TASK. When you reach the line containing "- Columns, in" in the data below, begin returning lines exactly as written, and stop once the line containing "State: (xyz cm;" has been returned.
:: DATA SEGMENT ::
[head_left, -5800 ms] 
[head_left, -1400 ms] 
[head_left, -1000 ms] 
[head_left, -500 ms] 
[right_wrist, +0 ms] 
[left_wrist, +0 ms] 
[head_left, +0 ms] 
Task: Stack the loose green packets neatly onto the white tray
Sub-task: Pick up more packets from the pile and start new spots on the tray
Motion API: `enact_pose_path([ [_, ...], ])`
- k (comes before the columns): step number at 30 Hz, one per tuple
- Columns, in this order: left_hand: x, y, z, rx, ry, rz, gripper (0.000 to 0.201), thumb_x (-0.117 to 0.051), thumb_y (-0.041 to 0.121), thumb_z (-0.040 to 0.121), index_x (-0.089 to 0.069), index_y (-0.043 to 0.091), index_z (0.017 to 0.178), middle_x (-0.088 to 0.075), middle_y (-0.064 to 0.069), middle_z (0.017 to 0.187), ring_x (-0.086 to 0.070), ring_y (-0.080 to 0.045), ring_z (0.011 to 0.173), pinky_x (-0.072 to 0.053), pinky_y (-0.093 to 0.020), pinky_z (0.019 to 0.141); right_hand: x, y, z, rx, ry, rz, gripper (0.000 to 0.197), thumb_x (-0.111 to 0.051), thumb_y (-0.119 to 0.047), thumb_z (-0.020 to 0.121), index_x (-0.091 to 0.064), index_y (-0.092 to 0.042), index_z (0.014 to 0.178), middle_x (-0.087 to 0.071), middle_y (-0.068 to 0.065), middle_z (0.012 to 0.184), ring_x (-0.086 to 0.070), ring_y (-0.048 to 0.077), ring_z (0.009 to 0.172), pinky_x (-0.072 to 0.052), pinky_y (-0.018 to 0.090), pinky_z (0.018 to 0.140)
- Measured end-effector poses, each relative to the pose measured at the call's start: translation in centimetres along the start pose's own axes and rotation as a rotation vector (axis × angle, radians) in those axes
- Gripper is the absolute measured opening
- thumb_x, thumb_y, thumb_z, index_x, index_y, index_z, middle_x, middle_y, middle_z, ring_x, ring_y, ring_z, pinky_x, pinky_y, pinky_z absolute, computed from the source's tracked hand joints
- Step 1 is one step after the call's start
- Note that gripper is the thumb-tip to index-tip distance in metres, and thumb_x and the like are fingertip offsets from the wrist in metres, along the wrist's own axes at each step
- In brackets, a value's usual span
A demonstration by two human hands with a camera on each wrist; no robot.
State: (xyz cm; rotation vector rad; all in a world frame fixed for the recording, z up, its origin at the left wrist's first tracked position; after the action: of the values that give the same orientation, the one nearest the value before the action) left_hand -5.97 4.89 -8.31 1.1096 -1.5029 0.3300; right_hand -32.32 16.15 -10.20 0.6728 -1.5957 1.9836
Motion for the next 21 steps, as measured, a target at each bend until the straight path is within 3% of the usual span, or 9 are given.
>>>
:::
RESULT FOR THIS EXERCISE.
- Columns, in this order: left_hand: x, y, z, rx, ry, rz, gripper (0.000 to 0.201), thumb_x (-0.117 to 0.051), thumb_y (-0.041 to 0.121), thumb_z (-0.040 to 0.121), index_x (-0.089 to 0.069), index_y (-0.043 to 0.091), index_z (0.017 to 0.178), middle_x (-0.088 to 0.075), middle_y (-0.064 to 0.069), middle_z (0.017 to 0.187), ring_x (-0.086 to 0.070), ring_y (-0.080 to 0.045), ring_z (0.011 to 0.173), pinky_x (-0.072 to 0.053), pinky_y (-0.093 to 0.020), pinky_z (0.019 to 0.141); right_hand: x, y, z, rx, ry, rz, gripper (0.000 to 0.197), thumb_x (-0.111 to 0.051), thumb_y (-0.119 to 0.047), thumb_z (-0.020 to 0.121), index_x (-0.091 to 0.064), index_y (-0.092 to 0.042), index_z (0.014 to 0.178), middle_x (-0.087 to 0.071), middle_y (-0.068 to 0.065), middle_z (0.012 to 0.184), ring_x (-0.086 to 0.070), ring_y (-0.048 to 0.077), ring_z (0.009 to 0.172), pinky_x (-0.072 to 0.052), pinky_y (-0.018 to 0.090), pinky_z (0.018 to 0.140)
- Measured end-effector poses, each relative to the pose measured at the call's start: translation in centimetres along the start pose's own axes and rotation as a rotation vector (axis × angle, radians) in those axes
- Gripper is the absolute measured opening
- thumb_x, thumb_y, thumb_z, index_x, index_y, index_z, middle_x, middle_y, middle_z, ring_x, ring_y, ring_z, pinky_x, pinky_y, pinky_z absolute, computed from the source's tracked hand joints
- Step 1 is one step after the call's start
- Note that gripper is the thumb-tip to index-tip distance in metres, and thumb_x and the like are fingertip offsets from the wrist in metres, along the wrist's own axes at each step
- In brackets, a value's usual span
A demonstration by two human hands with a camera on each wrist; no robot.
State: (xyz cm; rotation vector rad; all in a world frame fixed for the recording, z up, its origin at the left wrist's first tracked position; after the action: of the values that give the same orientation, the one nearest the value before the action) left_hand -5.97 4.89 -8.31 1.1096 -1.5029 0.3300; right_hand -32.32 16.15 -10.20 0.6728 -1.5957 1.9836

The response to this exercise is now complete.